Comedy giant gets the retrospective treatment.
Review by Brandon Wolfe
While it’s entirely possible that the National Lampoon name is primarily known (if at all) by the youth of today as a moniker grafted onto the titles of a series of direct-to-video comedies virtually no one has seen, the legacy of the brand can be witnessed in just about every facet of comedy produced over the last forty years. National Lampoon changed the face of satire and subversive humor, creating some of comedy’s most noted stars and paving the way for such cultural institutions as Saturday Night Live and The Simpsons.
Starting life decades earlier as the Harvard Lampoon, an Ivy League humor rag, the magazine was converted into a national publication by Doug Kenney and Henry Beard in the early ‘70s. The magazine made a tremendous cultural imprint with its boundary-busting humor and sexually explicit nature. This breed of comedy had never been given such a prominent national spotlight before, and the controversial nature of the Lampoon humor managed to completely transform America’s comedic landscape. Many people, films or institutions have been said to have reshaped comedy as an art form, but few have laid claim to that feat as substantially as National Lampoon.

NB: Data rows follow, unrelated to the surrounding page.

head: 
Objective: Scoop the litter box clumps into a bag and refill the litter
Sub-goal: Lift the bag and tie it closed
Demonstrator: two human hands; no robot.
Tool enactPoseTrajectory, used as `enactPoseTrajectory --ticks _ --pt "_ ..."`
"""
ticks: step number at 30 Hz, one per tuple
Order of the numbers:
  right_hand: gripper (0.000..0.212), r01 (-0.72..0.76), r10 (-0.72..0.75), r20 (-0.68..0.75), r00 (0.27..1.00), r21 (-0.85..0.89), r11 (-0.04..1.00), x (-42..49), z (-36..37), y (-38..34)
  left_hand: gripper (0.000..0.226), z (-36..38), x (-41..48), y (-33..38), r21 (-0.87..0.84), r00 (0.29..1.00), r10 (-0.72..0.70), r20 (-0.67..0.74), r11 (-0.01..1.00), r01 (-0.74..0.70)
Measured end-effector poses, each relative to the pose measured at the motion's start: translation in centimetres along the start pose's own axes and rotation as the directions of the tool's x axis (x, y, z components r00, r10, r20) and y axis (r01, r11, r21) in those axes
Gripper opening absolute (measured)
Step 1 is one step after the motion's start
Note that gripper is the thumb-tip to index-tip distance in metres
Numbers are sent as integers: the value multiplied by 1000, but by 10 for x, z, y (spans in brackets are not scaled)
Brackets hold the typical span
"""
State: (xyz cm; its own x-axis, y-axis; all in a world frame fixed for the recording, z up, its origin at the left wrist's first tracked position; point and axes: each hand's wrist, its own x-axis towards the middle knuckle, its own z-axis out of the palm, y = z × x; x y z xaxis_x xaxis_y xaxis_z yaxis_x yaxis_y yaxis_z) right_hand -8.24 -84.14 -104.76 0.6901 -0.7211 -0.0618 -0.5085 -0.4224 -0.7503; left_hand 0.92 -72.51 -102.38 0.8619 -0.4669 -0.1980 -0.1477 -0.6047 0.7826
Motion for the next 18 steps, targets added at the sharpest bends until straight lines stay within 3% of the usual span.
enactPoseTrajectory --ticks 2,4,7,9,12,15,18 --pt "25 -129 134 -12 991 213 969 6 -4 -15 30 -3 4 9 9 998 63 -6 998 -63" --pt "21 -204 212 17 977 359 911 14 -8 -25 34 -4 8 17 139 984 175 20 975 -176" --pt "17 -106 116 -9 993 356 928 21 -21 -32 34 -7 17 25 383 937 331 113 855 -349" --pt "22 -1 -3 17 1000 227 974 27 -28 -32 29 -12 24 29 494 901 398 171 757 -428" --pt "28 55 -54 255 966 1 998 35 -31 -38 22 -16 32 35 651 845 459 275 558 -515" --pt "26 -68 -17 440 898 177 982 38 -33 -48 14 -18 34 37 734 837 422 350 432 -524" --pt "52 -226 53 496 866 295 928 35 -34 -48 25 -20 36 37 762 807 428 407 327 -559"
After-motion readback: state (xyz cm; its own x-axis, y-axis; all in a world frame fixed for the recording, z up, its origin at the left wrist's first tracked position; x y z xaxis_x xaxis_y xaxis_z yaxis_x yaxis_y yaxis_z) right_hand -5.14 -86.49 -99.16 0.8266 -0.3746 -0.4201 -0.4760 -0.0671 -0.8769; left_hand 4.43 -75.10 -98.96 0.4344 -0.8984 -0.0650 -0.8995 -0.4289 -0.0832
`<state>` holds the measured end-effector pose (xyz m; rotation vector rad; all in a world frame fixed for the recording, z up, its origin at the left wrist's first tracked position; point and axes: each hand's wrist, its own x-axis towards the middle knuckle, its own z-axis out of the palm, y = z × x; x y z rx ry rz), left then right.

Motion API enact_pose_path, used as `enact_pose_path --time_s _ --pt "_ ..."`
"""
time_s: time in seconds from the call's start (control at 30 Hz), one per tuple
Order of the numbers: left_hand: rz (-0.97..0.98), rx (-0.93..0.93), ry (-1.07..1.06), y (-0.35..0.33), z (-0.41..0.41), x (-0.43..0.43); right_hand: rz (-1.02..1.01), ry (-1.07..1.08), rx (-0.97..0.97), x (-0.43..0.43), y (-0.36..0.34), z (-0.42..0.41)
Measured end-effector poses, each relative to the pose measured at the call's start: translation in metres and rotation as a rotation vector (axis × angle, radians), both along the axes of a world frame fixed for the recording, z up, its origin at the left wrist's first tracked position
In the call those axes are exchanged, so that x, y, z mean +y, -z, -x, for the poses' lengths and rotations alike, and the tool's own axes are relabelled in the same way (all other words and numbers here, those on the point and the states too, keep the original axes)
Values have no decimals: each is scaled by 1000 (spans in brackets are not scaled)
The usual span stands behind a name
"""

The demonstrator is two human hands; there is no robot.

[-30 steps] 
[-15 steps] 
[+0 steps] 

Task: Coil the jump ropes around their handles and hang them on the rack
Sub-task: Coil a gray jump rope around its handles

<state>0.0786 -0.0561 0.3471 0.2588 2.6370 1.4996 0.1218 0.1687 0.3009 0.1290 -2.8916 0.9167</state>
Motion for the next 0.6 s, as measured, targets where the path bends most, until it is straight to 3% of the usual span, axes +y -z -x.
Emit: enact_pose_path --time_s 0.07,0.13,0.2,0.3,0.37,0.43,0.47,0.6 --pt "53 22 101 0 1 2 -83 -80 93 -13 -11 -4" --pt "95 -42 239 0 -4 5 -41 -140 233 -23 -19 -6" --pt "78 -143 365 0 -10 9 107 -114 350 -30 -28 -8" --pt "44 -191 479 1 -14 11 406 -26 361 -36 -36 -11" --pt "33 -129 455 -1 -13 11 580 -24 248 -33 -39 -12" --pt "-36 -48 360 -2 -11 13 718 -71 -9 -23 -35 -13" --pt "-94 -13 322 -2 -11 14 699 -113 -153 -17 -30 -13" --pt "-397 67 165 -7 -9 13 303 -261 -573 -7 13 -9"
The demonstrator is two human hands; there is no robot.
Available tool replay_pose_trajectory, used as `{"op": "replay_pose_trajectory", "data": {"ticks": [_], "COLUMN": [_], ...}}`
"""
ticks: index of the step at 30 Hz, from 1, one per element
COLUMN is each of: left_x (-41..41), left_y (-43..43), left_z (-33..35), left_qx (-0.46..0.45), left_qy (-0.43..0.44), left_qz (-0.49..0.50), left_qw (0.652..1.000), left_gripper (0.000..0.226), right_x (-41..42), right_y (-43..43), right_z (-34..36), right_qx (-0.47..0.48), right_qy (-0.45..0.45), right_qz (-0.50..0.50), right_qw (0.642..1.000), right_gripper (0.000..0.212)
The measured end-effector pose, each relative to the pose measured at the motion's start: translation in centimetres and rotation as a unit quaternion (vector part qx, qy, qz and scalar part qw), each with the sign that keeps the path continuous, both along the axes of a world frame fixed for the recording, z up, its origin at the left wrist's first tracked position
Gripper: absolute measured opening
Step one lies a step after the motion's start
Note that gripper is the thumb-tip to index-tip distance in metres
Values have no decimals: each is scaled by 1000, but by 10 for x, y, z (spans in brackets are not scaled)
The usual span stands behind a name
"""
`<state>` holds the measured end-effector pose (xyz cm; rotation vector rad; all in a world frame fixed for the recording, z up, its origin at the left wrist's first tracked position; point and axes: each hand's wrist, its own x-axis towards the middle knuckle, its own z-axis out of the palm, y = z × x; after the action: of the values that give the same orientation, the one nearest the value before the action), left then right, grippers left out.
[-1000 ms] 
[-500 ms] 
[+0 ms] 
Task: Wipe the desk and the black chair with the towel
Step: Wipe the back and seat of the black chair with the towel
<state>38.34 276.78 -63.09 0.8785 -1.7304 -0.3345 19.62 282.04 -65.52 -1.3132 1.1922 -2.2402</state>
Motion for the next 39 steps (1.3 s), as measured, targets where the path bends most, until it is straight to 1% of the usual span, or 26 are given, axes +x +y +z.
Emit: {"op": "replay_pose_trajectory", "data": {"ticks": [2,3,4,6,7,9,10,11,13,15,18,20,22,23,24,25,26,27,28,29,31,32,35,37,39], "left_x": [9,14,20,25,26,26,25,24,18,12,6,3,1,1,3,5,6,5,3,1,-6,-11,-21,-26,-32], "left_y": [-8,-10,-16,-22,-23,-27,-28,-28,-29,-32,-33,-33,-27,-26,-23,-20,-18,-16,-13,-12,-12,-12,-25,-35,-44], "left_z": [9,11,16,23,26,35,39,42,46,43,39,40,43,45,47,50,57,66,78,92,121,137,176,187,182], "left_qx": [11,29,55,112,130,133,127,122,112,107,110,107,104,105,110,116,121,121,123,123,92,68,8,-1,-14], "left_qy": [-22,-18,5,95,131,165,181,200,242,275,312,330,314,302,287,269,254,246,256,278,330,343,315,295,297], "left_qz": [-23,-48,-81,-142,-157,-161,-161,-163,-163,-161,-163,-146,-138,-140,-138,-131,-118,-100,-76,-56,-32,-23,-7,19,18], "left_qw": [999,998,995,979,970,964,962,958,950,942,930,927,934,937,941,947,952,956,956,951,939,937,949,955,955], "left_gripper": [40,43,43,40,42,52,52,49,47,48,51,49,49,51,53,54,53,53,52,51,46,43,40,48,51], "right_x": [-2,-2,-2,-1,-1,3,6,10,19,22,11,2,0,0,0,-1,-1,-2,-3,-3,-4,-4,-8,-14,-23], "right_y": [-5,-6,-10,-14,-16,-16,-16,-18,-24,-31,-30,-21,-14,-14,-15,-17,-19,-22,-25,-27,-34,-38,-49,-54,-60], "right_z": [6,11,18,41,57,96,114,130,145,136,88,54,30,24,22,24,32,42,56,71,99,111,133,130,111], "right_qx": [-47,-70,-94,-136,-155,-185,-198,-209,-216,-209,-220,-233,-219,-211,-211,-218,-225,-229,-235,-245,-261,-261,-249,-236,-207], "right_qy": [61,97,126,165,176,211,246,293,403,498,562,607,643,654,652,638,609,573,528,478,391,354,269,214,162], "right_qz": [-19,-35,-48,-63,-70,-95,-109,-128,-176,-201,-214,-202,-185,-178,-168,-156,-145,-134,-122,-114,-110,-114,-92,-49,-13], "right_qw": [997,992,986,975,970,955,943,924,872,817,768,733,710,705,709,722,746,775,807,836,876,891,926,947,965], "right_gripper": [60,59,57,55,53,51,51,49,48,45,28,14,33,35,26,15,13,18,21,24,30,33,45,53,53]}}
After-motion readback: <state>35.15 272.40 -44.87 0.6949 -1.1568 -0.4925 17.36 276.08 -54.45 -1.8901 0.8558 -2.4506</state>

Drunk Stoned Brilliant Dead, the new documentary about National Lampoon’s legacy, seeks to examine the magazine’s influence, presenting an oral history of its conception, rise and fall through its living participants. Kenney and his crew of writers trafficked in sick, lewd and explosively funny comedy, tearing down taboos with reckless abandon. The gleefully anarchic spirit of the magazine, with cartoons that didn’t overstep the bounds of good taste so much as curb-stomp them, made it a lightning rod for both pearl-clutching puritans and hungry young comedic minds. The magazine found so much success that it spawned the wildly popular National Lampoon’s Radio Hour and launched the careers of such comedy titans as Bill Murray, John Belushi, Chevy Chase and Harold Ramis. Eventually, National Lampoon expanded into films, producing such classics as Animal House, Vacation and, unofficially, Caddyshack.

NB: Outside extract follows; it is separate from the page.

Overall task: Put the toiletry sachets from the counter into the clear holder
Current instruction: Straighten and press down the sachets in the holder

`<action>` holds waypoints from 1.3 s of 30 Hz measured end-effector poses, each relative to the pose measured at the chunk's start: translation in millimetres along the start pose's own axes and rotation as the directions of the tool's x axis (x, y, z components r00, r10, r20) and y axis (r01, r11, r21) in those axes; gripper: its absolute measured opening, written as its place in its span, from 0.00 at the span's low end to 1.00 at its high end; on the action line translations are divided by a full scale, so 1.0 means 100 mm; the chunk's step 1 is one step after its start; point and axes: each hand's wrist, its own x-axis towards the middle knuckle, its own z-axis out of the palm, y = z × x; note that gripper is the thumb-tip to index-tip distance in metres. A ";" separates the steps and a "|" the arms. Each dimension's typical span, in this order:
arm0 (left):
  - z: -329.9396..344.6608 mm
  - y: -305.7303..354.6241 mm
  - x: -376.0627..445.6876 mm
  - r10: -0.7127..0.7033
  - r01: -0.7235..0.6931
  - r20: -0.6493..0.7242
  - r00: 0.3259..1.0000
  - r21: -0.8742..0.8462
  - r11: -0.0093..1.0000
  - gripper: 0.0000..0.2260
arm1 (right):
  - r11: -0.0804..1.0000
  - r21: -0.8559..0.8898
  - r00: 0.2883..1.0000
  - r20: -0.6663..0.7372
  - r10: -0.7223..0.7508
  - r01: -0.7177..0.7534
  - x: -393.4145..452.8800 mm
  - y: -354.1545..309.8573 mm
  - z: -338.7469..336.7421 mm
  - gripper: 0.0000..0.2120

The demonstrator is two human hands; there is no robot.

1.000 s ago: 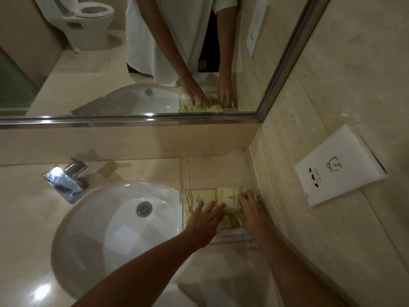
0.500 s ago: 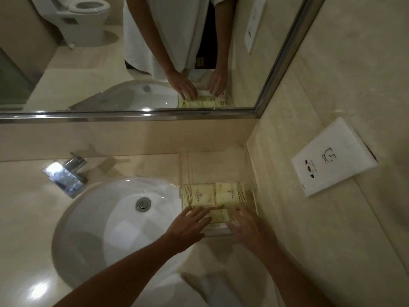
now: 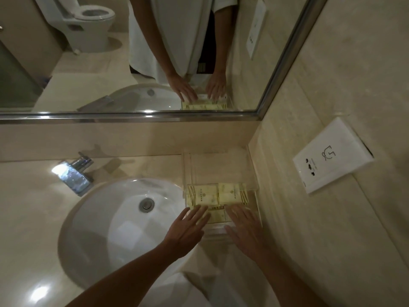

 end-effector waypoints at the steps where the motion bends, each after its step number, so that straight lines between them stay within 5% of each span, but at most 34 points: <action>1: -0.01 0.00 0.00 -0.038 0.038 0.000 0.999 0.007 0.999 0.26 | 1.000 0.004 1.000 0.012 0.013 -0.013 0.05 -0.04 -0.01 0.26; 7: 0.02 0.04 0.05 -0.172 0.176 0.093 0.981 -0.034 0.984 0.25 | 0.986 0.059 0.984 0.099 0.150 -0.156 0.20 -0.14 0.05 0.29; 16: 0.03 0.03 0.16 0.039 -0.041 0.063 0.997 0.027 0.999 0.24 | 0.990 0.020 0.987 0.081 0.139 -0.141 0.27 0.00 0.02 0.27; 20: 0.00 0.01 0.21 0.002 -0.003 0.071 0.997 0.019 1.000 0.28 | 0.987 -0.001 0.984 0.081 0.159 -0.159 0.24 0.05 0.05 0.27; 29: -0.01 -0.02 0.22 0.015 -0.016 0.100 0.995 0.011 1.000 0.25 | 0.879 0.353 0.936 -0.021 0.351 -0.322 0.44 0.18 -0.05 0.20; 34: -0.04 0.00 0.19 0.029 -0.028 0.079 0.996 -0.008 1.000 0.30 | 0.922 0.253 0.950 -0.039 0.311 -0.292 0.41 0.19 -0.05 0.21; 36: -0.01 0.01 0.11 0.062 -0.062 0.064 0.996 -0.006 0.998 0.32 | 0.988 0.042 0.985 -0.083 0.152 -0.149 0.24 0.14 -0.03 0.24; 39: 0.09 -0.01 -0.05 0.074 -0.073 0.067 0.995 -0.014 0.997 0.30 | 0.993 -0.072 0.994 0.061 -0.093 0.097 -0.10 0.05 0.06 0.31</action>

The greatest strength of Drunk Stoned Brilliant Dead is in the onslaught of visual material culled from the magazine’s pages that it puts up onscreen. So many cartoons, images and pieces, many of which remain as shocking and hilarious today as they were back then, flit across the screen at a constant, rapid clip. The interview portions are perfectly fine, with contributions from Beard, Chase, Animal House star Kevin Bacon and, for some inexplicable reason, Billy Bob Thornton, but the illustrations and excerpts from the magazine itself are what make Drunk Stoned Brilliant Dead pop, and what best convey the irreverent essence of National Lampoon.

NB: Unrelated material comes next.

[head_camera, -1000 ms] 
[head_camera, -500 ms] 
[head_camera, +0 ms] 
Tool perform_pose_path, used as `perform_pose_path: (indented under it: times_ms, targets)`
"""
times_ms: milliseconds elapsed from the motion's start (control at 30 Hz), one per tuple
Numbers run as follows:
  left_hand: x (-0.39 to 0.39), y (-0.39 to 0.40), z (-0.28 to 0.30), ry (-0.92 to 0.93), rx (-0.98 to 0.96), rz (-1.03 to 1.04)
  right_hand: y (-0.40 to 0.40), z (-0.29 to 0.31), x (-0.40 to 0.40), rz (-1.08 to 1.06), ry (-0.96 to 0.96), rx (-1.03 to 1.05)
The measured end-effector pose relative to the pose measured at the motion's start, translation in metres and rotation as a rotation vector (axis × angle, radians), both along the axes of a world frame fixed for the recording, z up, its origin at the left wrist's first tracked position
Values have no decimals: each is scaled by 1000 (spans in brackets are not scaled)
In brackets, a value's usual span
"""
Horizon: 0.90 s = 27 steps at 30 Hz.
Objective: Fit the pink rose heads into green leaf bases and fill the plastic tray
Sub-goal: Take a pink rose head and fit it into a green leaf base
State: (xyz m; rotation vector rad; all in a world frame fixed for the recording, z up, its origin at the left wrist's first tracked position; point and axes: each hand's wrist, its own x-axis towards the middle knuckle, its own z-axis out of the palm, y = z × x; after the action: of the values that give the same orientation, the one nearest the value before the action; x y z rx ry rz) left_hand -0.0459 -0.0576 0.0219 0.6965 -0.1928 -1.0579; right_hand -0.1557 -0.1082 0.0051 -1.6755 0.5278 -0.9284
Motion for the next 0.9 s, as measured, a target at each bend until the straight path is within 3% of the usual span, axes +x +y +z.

As with all retrospectives, the bottom does eventually fall out. The magazine’s popularity ultimately waned, Kenney died in 1980 from falling off a cliff, and SNL pilfered much of Lampoon’s cultivated talent. But Drunk Stoned Brilliant Dead successfully makes the case for National Lampoon’s star having burned bright during its heyday. Even if you aren’t familiar with the name, if you’ve ever laughed at anything in popular culture over the last several decades, that’s National Lampoon’s footprint you’re experiencing, whether you realize it or not.